- [Try it]: When you find the word "things" in a line of the entries, please copy the whole line.

- [Task input]:
○ ○ ○

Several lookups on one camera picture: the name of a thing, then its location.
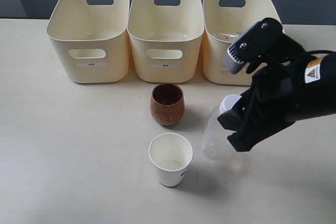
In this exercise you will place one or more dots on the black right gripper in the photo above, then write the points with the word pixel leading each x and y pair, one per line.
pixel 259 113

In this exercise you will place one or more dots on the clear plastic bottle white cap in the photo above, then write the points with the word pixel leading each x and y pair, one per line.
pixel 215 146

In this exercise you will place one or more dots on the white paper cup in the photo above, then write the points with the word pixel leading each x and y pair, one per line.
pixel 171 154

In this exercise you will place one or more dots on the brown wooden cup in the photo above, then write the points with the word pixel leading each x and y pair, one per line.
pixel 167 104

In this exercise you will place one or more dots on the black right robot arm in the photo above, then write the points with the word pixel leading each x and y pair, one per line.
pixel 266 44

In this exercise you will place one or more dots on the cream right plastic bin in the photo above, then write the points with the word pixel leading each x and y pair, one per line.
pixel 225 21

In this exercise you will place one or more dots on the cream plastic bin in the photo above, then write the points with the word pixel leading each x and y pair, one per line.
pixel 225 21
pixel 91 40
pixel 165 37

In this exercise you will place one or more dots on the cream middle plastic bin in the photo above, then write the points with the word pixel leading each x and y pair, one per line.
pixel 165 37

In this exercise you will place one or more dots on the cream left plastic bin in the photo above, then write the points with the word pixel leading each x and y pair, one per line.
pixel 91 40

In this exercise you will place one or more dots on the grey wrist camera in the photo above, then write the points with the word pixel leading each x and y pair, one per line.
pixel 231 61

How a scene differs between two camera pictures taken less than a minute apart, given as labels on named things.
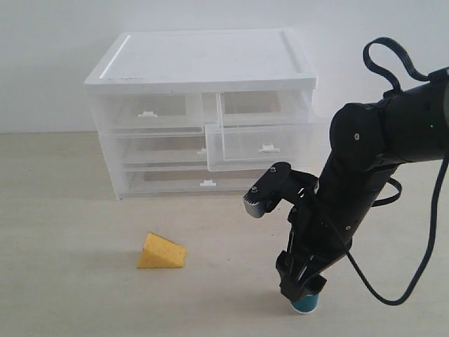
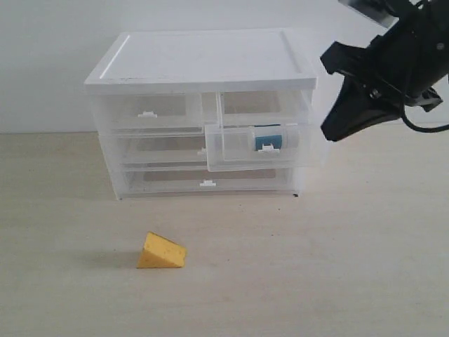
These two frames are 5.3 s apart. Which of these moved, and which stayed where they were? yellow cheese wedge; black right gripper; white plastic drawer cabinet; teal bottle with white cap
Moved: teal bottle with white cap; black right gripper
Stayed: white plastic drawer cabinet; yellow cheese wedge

○ ○ ○

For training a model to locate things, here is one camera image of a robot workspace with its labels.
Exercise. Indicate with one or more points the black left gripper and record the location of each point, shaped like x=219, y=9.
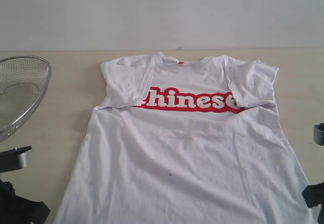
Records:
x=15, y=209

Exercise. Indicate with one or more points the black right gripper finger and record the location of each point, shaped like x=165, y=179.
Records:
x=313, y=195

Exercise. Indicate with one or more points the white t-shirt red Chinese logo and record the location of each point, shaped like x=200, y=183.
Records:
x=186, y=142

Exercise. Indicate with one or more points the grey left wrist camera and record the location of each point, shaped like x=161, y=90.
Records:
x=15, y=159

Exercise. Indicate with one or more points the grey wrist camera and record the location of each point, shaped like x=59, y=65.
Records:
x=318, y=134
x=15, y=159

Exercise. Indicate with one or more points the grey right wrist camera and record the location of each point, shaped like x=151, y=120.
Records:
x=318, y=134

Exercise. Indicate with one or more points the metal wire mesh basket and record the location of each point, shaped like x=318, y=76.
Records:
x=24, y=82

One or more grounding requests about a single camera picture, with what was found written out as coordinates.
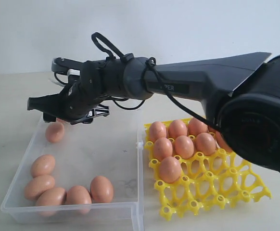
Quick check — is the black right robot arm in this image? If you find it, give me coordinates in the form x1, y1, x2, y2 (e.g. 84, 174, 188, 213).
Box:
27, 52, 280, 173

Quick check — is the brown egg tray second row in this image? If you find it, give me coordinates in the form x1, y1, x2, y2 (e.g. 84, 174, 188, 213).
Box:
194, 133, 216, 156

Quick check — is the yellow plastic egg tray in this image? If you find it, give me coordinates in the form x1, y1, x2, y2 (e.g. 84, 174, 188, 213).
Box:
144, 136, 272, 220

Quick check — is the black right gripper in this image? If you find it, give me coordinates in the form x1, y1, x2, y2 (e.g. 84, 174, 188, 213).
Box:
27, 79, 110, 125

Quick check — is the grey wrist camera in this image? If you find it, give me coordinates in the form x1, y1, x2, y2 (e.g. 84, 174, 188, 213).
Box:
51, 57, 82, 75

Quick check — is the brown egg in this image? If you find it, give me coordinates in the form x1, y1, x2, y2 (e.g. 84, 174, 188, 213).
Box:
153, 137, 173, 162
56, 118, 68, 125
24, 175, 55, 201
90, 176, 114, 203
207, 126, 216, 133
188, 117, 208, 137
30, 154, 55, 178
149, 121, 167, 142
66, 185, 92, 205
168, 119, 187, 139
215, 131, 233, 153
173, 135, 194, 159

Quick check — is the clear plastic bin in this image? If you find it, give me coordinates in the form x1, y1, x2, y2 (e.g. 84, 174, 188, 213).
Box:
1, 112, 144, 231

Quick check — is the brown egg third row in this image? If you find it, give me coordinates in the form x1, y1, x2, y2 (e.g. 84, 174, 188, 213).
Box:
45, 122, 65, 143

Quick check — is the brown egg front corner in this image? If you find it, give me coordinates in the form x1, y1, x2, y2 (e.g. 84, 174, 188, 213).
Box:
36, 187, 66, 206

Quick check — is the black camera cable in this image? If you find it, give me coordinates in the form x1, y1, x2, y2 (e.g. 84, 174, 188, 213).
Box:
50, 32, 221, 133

○ ○ ○

- [Reply]:
How a scene differs between two camera pictures taken less than a minute apart, given as labels on named things.
For training a model to locate things, here is one camera image of a robot workspace with its labels.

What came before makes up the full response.